21 Giugno 2011 16:57

Brevissimo quanto inutile aggiornamento degli ultimi dati disponibili in merito al settore immobiliare statunitense.

Secondo l’ufficio statistico di Realtor che ricordo essere la non poco coinvolta associazione delle agenzie immobiliari, nel mese di maggio 2011 si sarebbe registrato un ulteriore rallentamento nell’attività di compravendita di immobili residenziali.

Rispetto a aprile, quando la rilettura mostra 5 milioni di case vendute su base annua, maggio perde il 3.8% delle compravendite facendo segnare al dato la cifra di 4.81 milioni.

La colpa, sottolineano quelli giù all’ufficio statistico, è da imputare come sempre ai vari disastri naturali che hanno vessato gli stati centrali nordamericani, mentre non si fa cenno, ad esempio, del fatto che, secondo Bloomberg, più del 50% delle vendite di case sopra ai 500 mila dollari in Florida sia dovuto SOLO ai brasiliani.

Sembra di essere tornati a due anni fa, quando ad ogni annuncio di un dato negativo, il mercato reagiva schioppando all’insù.

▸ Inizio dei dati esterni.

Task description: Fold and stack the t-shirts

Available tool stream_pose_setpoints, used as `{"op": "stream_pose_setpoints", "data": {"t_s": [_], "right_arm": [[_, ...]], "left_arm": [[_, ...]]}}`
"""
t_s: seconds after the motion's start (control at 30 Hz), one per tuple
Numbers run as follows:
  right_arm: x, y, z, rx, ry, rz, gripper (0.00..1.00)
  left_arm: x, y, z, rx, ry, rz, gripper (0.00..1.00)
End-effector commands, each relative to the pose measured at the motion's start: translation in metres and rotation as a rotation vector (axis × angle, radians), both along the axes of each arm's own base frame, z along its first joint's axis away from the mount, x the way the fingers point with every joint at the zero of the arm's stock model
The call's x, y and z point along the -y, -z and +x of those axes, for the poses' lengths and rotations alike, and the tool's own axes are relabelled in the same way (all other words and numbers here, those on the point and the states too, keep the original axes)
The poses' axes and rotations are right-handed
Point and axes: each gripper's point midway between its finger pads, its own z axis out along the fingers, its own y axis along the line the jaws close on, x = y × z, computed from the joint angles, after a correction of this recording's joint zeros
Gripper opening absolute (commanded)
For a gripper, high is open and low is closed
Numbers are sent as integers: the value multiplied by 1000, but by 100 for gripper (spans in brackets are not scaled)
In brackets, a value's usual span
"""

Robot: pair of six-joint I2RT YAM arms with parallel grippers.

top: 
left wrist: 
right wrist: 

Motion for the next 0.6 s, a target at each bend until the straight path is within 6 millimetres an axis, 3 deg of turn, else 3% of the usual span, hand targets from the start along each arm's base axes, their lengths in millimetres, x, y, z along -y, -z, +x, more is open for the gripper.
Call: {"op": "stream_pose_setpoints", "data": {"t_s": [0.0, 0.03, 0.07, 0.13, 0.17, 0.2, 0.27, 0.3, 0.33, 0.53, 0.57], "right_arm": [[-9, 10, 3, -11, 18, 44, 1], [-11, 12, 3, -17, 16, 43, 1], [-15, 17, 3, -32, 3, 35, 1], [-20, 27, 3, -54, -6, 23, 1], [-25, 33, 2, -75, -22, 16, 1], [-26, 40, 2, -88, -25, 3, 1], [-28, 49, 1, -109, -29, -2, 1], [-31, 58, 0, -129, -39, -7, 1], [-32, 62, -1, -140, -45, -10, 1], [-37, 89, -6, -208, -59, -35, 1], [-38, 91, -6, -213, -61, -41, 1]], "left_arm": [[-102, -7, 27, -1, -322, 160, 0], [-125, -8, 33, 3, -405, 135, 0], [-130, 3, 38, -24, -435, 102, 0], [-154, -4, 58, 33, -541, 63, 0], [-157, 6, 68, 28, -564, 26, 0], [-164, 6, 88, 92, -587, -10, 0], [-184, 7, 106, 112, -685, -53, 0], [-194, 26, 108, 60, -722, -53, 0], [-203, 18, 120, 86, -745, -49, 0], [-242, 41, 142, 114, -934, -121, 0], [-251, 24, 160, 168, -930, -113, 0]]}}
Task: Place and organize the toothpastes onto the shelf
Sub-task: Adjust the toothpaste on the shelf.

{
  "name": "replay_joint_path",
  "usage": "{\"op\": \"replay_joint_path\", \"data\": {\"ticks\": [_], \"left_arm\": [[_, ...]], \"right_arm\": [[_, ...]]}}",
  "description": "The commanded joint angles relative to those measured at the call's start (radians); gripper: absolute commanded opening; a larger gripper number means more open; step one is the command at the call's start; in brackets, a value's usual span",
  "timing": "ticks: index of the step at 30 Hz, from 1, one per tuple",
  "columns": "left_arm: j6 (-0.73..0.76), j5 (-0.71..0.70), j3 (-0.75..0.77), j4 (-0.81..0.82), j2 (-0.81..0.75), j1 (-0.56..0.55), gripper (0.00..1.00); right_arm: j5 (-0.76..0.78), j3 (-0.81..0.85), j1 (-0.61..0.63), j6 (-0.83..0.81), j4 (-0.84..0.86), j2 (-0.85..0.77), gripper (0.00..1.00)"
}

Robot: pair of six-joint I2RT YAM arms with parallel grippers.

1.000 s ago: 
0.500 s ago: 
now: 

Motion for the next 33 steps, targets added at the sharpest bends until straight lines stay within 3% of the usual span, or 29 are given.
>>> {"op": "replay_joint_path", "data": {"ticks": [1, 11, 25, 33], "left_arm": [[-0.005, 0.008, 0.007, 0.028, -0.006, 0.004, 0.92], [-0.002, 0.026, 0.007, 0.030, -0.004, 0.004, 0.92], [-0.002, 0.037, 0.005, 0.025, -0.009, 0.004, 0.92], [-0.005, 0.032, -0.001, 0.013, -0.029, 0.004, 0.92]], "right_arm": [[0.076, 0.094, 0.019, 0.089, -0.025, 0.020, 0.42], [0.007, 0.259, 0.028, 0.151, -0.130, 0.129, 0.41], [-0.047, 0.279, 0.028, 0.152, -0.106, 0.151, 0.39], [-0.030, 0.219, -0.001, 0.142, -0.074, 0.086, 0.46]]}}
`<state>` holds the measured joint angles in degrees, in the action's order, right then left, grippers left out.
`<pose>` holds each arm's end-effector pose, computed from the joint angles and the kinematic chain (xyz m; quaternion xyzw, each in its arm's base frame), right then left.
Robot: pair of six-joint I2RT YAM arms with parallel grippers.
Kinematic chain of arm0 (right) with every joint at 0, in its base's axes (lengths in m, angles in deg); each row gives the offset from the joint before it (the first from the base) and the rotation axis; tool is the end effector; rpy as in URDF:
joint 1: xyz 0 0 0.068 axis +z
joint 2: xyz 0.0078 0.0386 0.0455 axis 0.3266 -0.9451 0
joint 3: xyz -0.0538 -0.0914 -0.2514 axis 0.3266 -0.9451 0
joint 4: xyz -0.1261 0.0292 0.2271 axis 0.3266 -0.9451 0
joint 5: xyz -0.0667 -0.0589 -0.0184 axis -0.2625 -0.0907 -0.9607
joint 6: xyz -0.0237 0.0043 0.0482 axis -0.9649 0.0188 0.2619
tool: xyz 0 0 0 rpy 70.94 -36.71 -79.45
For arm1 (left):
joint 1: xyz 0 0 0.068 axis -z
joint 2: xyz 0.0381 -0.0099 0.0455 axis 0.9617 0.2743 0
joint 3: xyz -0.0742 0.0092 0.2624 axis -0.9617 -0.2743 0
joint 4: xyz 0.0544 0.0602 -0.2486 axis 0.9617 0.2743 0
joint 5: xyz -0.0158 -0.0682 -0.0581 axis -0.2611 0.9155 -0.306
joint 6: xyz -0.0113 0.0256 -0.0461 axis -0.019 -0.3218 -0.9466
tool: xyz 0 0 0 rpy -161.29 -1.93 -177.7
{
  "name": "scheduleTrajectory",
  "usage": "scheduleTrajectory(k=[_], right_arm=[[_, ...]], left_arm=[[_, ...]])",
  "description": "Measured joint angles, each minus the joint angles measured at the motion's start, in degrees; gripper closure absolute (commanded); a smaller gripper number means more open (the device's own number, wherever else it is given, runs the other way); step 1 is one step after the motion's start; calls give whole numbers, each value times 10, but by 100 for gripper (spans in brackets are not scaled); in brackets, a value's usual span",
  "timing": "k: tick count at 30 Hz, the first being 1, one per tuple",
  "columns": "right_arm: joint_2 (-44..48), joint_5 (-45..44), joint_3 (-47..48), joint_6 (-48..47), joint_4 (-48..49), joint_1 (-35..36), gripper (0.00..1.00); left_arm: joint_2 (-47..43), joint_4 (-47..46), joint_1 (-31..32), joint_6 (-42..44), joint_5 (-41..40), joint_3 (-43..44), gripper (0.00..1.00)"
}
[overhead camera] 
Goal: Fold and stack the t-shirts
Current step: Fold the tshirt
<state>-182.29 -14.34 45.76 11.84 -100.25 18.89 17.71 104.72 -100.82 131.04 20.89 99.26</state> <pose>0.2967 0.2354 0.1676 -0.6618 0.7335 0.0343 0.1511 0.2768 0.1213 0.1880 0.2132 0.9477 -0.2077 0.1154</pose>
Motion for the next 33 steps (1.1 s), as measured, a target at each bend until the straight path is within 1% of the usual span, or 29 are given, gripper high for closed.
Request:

Questa credo sia diventata ormai l’idea media dell’investitore professionista: se le cose si mettono male la FED stamperà ( dippiù ) e l’unione europea si indebiterà ( dippiù ).

Ogni ulteriore commento, credo sia superfluo.

La finanza prima o poi incontrerà la fisica. Non so dirvi in che modo o quando, ma sono sicuro che accadrà.